Smartphones are just the tip of the iceberg
But smartphones are only the most visible manifestation of the new data reality. While you can assume that video platforms like Netflix and YouTube capture the largest share of global data, in reality, the total consumer share is around 50%, and that percentage is expected to gradually decrease in the coming years. So what constitutes the rest?
The advancement of the Internet of Things and connected devices has expanded our global computing scale. The fastest growing year over year actually falls into a category of information called embedded data and performance data. This is information collected from sensors, connected devices, and automatically generated metadata that is hidden behind the scenes, beyond the visibility of the end-users.
Take autonomous vehicles, for example, which use technologies such as cameras, sonar, lidar, radar, and Global Positioning System (GPS) to monitor the vehicle’s environment, route planning, and prevent hazards.

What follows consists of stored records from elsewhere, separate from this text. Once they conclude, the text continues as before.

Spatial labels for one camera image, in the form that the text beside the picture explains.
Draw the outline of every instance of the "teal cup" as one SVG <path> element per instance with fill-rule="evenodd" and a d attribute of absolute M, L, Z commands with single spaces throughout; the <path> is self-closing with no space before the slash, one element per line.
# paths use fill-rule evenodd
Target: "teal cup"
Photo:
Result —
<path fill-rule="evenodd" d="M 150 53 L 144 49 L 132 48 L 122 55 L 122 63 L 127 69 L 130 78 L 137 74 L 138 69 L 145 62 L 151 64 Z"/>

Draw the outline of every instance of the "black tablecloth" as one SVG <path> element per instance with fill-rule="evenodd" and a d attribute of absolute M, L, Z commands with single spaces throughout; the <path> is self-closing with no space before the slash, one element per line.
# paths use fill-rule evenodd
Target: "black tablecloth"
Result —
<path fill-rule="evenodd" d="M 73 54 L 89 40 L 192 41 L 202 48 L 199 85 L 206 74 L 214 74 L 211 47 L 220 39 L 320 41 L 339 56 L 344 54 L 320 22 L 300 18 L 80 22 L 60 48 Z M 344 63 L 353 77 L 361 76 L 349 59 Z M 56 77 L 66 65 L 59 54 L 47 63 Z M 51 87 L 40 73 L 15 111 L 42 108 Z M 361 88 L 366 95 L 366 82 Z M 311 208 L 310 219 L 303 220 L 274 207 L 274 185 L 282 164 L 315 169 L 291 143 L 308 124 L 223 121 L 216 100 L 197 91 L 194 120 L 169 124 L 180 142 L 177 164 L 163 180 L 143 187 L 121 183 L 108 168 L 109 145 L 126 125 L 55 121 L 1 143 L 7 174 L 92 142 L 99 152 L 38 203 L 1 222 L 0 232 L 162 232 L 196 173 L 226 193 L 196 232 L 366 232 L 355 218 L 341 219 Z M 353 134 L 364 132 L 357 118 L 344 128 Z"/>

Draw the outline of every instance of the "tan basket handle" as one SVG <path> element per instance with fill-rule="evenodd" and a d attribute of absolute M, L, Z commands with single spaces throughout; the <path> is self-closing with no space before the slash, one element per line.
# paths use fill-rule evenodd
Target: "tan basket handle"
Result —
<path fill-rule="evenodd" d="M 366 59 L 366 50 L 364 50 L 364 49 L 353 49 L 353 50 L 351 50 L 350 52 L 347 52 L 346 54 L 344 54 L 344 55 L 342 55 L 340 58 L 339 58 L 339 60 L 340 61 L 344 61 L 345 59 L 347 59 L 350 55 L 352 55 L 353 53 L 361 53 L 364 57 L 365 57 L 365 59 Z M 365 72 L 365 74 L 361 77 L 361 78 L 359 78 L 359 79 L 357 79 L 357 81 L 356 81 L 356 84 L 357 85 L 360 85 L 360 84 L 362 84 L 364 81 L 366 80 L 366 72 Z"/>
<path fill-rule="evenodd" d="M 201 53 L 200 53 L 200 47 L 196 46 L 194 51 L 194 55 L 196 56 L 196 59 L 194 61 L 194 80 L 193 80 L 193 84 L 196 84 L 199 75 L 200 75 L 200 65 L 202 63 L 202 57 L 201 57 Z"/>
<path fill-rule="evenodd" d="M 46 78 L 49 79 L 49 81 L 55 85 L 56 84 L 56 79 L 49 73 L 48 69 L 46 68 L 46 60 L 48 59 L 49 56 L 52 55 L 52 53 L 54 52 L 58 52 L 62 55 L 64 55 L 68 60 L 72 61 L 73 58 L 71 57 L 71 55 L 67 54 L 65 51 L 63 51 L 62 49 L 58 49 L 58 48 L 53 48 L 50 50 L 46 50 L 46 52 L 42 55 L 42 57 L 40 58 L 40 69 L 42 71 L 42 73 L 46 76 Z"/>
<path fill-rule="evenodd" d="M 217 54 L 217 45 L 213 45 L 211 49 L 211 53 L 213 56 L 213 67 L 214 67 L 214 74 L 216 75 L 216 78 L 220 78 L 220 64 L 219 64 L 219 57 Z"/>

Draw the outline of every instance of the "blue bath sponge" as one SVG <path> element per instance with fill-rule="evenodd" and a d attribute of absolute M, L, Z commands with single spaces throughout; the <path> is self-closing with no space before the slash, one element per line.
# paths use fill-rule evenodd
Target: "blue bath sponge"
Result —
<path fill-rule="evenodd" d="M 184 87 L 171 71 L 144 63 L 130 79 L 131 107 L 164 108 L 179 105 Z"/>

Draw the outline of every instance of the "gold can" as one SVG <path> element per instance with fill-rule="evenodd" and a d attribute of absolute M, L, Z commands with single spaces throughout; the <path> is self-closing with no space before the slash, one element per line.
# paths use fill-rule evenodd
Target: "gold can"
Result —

Intel has calculated that the average self-driving car that uses modern technology will generate four terabytes of data per day. In comparison, one vehicle would produce roughly 3,000 people per day. Additionally, it will be important to keep this data secure.
On the one hand, it will be helpful to plan maintenance intervals and diagnose technical problems in the most effective way. It can also be used as part of a decentralized system to coordinate traffic flow and reduce energy consumption in a specific city. Finally, and perhaps most important in the short term, it will be important to resolve legal disputes in the event of injury or accidents.
Autonomous cars are only a small part of the story. According to McKinsey & Company, the share of companies using IoT technology increased from 13% to 25% between 2014 and 2019, and the total number of devices is expected to reach 43 billion by 2023. The future The economy will witness a massive increase in the number of connected devices that are It produces data potentially hypersensitive or even sensitive.
Is Moore’s Law near the end?
There are two factors to consider, both of which indicate the increasing benefit of decentralized networks. First, while we have more data than ever before to address global challenges such as climate change, economic instability and the spread of airborne viruses like COVID-19, we may be approaching a strict technical limit. In terms of the amount of this information that can be processed by the mainframe computers in real time. Although data volumes have grown significantly in recent years, computing power has not increased.